• _Your goal_: Each entry below is to be restated word for word, with no pictures carried over.

(Extracted data entries)
┄┄┄┄┄┄┄┄┄┄┄┄┄┄┄┄┄┄┄┄

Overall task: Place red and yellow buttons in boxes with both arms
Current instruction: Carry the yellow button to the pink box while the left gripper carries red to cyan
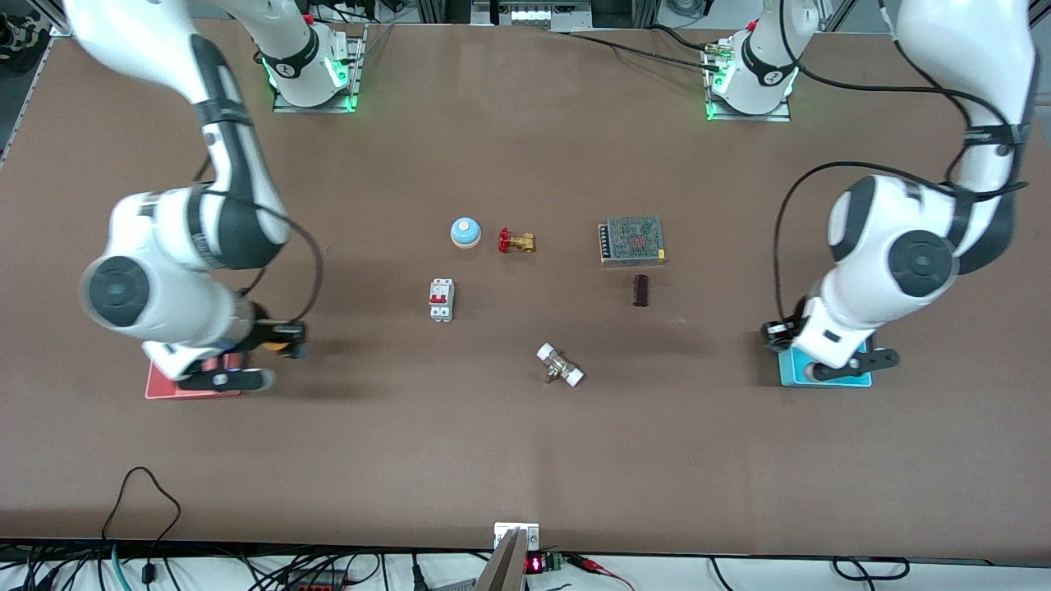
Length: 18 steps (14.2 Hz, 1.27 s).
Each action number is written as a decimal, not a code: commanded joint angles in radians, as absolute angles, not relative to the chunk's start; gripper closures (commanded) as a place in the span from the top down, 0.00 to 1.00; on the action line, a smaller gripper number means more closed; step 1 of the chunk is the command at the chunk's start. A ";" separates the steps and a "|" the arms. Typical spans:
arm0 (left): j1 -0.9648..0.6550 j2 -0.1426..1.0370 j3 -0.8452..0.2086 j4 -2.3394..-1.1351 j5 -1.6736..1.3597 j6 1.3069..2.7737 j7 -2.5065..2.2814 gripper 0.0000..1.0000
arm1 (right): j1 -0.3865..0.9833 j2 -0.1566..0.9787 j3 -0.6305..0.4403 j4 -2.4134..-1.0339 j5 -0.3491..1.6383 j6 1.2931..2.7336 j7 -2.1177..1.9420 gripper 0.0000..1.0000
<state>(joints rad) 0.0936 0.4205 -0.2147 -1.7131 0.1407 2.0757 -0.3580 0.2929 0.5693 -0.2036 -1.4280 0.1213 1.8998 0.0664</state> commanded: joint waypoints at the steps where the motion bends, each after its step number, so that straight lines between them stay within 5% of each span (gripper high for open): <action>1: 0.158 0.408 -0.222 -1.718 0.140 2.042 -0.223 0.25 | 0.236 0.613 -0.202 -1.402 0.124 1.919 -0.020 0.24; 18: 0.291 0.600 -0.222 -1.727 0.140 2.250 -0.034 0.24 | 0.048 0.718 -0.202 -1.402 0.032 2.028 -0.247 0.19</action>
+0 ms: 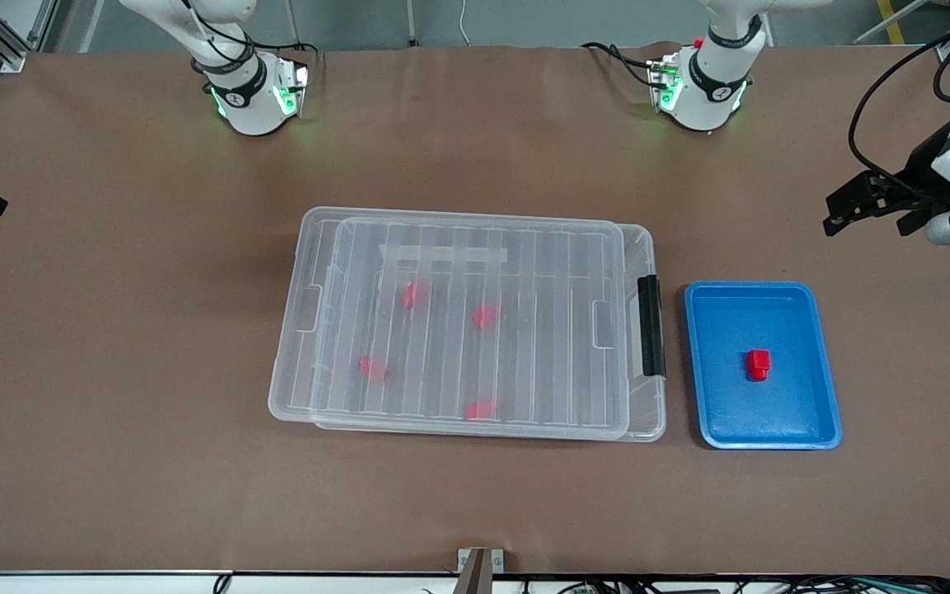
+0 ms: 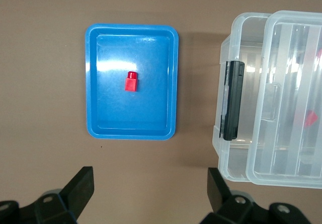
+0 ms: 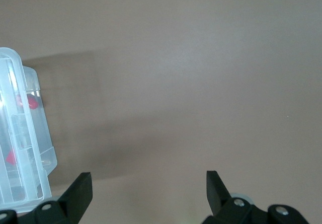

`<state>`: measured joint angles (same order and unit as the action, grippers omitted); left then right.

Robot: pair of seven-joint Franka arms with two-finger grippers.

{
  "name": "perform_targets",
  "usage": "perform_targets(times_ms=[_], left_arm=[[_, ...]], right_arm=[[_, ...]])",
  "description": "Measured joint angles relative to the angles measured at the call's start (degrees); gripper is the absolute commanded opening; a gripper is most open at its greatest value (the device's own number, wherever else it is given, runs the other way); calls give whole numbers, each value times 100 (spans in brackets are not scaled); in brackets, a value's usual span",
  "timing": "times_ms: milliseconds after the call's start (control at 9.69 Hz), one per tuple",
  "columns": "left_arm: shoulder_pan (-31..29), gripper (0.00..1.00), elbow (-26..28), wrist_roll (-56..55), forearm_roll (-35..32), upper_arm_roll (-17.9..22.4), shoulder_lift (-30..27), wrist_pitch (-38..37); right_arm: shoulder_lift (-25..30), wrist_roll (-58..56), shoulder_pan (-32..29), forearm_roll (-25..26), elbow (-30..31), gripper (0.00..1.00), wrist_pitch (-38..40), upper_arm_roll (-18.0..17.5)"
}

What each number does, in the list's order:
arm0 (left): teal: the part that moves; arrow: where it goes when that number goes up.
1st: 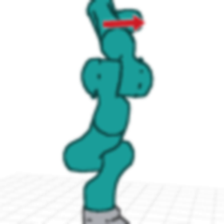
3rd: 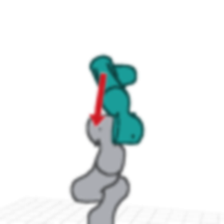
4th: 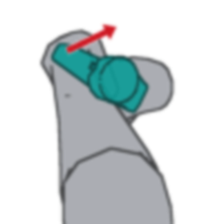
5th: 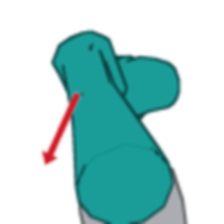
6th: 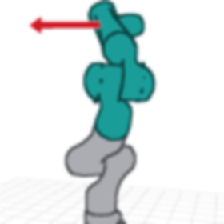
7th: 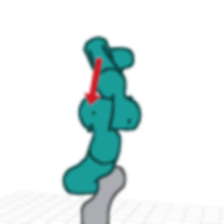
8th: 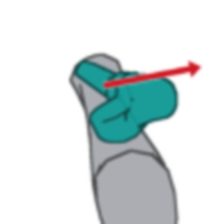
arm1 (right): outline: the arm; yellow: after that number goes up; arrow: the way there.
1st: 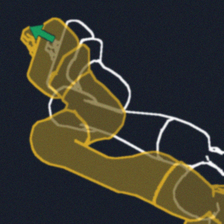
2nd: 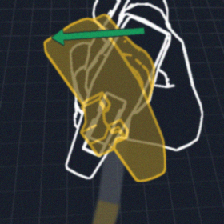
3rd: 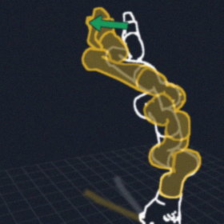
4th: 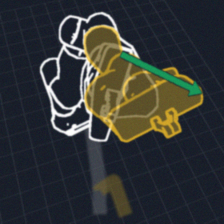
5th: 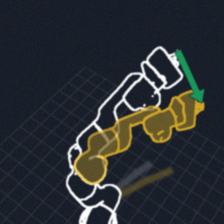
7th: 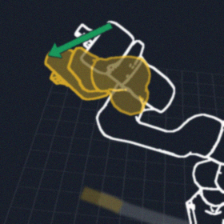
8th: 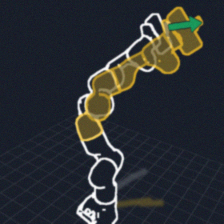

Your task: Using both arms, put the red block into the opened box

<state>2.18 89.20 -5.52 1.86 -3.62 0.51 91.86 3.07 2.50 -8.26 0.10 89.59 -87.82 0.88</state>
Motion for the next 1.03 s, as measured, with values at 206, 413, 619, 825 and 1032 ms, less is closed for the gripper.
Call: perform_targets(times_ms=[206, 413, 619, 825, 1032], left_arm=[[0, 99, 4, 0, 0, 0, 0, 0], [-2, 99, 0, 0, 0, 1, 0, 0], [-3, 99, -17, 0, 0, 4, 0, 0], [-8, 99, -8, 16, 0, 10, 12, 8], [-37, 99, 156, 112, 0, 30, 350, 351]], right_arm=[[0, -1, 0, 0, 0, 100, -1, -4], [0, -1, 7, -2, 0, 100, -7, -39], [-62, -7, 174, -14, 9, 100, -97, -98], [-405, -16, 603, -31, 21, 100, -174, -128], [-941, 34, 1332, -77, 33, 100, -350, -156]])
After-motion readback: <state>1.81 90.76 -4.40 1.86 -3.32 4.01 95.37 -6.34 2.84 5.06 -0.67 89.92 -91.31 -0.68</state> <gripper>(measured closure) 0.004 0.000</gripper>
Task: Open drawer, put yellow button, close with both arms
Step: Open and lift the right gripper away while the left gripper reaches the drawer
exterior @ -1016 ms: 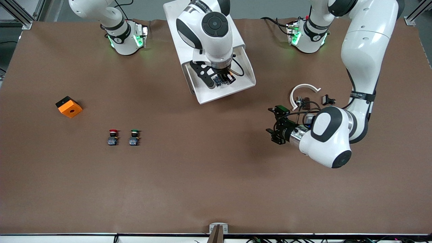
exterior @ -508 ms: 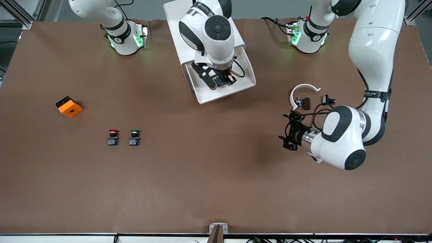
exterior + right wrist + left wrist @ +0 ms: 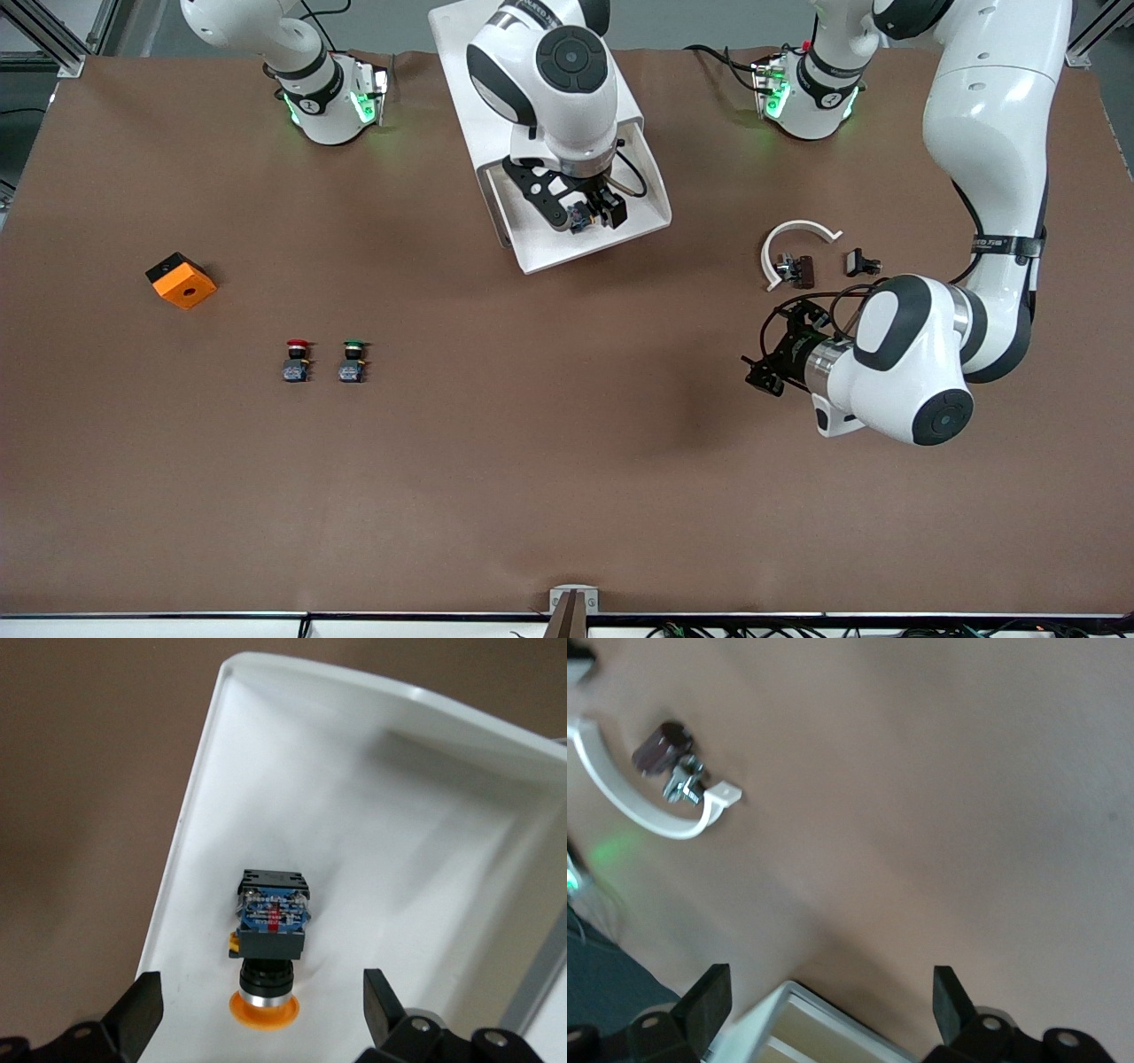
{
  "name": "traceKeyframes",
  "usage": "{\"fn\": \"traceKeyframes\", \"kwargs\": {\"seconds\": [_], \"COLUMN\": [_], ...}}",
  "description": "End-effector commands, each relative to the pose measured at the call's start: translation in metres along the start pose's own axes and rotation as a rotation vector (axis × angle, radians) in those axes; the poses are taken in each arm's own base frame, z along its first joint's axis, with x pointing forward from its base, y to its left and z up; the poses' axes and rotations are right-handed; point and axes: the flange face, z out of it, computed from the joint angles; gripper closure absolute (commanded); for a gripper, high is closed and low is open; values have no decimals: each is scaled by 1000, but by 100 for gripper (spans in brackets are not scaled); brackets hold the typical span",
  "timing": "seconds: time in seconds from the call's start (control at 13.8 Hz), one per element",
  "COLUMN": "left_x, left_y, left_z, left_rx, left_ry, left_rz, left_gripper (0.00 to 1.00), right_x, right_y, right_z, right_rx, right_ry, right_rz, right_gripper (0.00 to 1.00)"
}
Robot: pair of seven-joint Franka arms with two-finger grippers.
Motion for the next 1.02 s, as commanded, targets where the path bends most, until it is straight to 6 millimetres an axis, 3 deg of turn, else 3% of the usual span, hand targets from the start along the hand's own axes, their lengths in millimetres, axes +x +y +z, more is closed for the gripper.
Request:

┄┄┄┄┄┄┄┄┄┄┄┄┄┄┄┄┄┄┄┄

• _Response_:
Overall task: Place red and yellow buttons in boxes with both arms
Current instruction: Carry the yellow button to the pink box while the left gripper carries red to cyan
Length: 18 steps (14.2 Hz, 1.27 s).
Each action number is written as a decimal, not a code: commanded joint angles in radians, as absolute angles, not relative to the chunk's start; gripper closures (commanded) as a place in the span from the top down, 0.00 to 1.00; on the action line, a smaller gripper number means more closed; step 1 of the chunk is the command at the chunk's start. A ";" separates the steps and a "|" the arms. Typical spans:
arm0 (left): j1 -0.9648..0.6550 j2 -0.1426..1.0370 j3 -0.8452..0.2086 j4 -2.3394..-1.1351 j5 -1.6736..1.3597 j6 1.3069..2.7737 j7 -2.5065..2.2814 gripper 0.0000..1.0000
arm1 (right): j1 -0.3865..0.9833 j2 -0.1566..0.9787 j3 -0.6305..0.4403 j4 -2.4134..-1.0339 j5 -0.3491..1.6383 j6 1.2931..2.7336 j7 -2.1177..1.9420 gripper 0.0000..1.0000
<state>(joints rad) 0.0936 0.4205 -0.2147 -1.7131 0.1407 2.0757 -0.3580 0.2929 0.5693 -0.2036 -1.4280 0.1213 1.8998 0.0664</state> commanded: joint waypoints at the steps where the motion bends, each after its step number, so that straight lines between them stay within 5% of each span (gripper high for open): <action>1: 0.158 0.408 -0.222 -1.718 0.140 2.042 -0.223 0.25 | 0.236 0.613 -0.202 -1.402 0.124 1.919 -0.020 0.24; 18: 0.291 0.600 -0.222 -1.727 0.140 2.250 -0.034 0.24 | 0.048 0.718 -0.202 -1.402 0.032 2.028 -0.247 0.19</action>
+0 ms: 
+0 ms: 
+0 ms: 

`<state>`: measured joint angles (same order and unit as the action, grippers omitted); left then right.

Robot: pair of seven-joint Franka arms with two-finger grippers.

{
  "name": "perform_targets",
  "usage": "perform_targets(times_ms=[_], left_arm=[[_, ...]], right_arm=[[_, ...]])",
  "description": "Measured joint angles relative to the angles measured at the call's start (degrees); gripper is the absolute commanded opening; a gripper is most open at its greatest value (the device's own number, wherever else it is given, runs the other way); calls give whole numbers, each value times 100 (spans in brackets are not scaled); in brackets, a value's usual span",
  "timing": "times_ms: milliseconds after the call's start (control at 9.69 Hz), one per tuple",
  "columns": "left_arm: shoulder_pan (-31..29), gripper (0.00..1.00), elbow (-26..28), wrist_roll (-56..55), forearm_roll (-35..32), upper_arm_roll (-17.9..22.4), shoulder_lift (-30..27), wrist_pitch (-38..37); right_arm: shoulder_lift (-25..30), wrist_roll (-58..56), shoulder_pan (-32..29), forearm_roll (-25..26), elbow (-30..31), gripper (0.00..1.00), wrist_pitch (-38..40), upper_arm_roll (-18.0..17.5)"
}

What each number does, in the list's order:
arm0 (left): teal: the part that moves; arrow: where it goes when that number goes up.
1st: 
3rd: 
4th: 
5th: 
6th: 
7th: 
8th: 
arm1 (right): outline: the arm; yellow: after that number goes up; arrow: the way there.
1st: 
2nd: 
3rd: 
4th: 
5th: 
7th: 
8th: 

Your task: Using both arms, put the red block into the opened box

<state>2.18 89.20 -5.52 1.86 -3.62 0.51 91.86 3.07 2.50 -8.26 0.10 89.59 -87.82 0.88</state>
Motion for the next 1.03 s, as measured, with values at 206, 413, 619, 825 and 1032 ms, less is closed for the gripper.
Call: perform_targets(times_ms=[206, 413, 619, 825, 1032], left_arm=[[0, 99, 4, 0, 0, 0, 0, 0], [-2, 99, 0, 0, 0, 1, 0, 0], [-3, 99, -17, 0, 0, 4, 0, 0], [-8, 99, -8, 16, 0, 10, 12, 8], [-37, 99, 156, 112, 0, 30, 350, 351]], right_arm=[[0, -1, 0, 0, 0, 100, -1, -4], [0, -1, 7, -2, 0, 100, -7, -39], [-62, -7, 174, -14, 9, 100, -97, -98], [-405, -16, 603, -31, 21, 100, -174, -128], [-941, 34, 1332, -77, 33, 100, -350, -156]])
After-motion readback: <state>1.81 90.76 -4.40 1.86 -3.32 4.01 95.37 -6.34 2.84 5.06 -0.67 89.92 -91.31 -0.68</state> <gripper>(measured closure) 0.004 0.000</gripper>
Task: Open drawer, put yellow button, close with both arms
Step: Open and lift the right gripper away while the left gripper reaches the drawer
exterior @ -1016 ms: 
exterior @ -508 ms: 
exterior + right wrist + left wrist @ +0 ms: 
{
  "name": "traceKeyframes",
  "usage": "{\"fn\": \"traceKeyframes\", \"kwargs\": {\"seconds\": [_], \"COLUMN\": [_], ...}}",
  "description": "End-effector commands, each relative to the pose measured at the call's start: translation in metres along the start pose's own axes and rotation as a rotation vector (axis × angle, radians) in those axes; the poses are taken in each arm's own base frame, z along its first joint's axis, with x pointing forward from its base, y to its left and z up; the poses' axes and rotations are right-handed; point and axes: the flange face, z out of it, computed from the joint angles; gripper closure absolute (commanded); for a gripper, high is closed and low is open; values have no decimals: each is scaled by 1000, but by 100 for gripper (spans in brackets are not scaled); brackets hold the typical span",
  "timing": "seconds: time in seconds from the call's start (control at 13.8 Hz), one per element",
  "COLUMN": "left_x, left_y, left_z, left_rx, left_ry, left_rz, left_gripper (0.00 to 1.00), right_x, right_y, right_z, right_rx, right_ry, right_rz, right_gripper (0.00 to 1.00)"
}
Robot: pair of seven-joint Franka arms with two-finger grippers.
Motion for the next 1.02 s, as commanded, targets where the path bends most, until it is straight to 6 millimetres an axis, 3 deg of turn, else 3% of the usual span, hand targets from the start along the hand's own axes, their lengths in millimetres, axes +x +y +z, more is closed for the gripper.
Request:

The response to this exercise is done.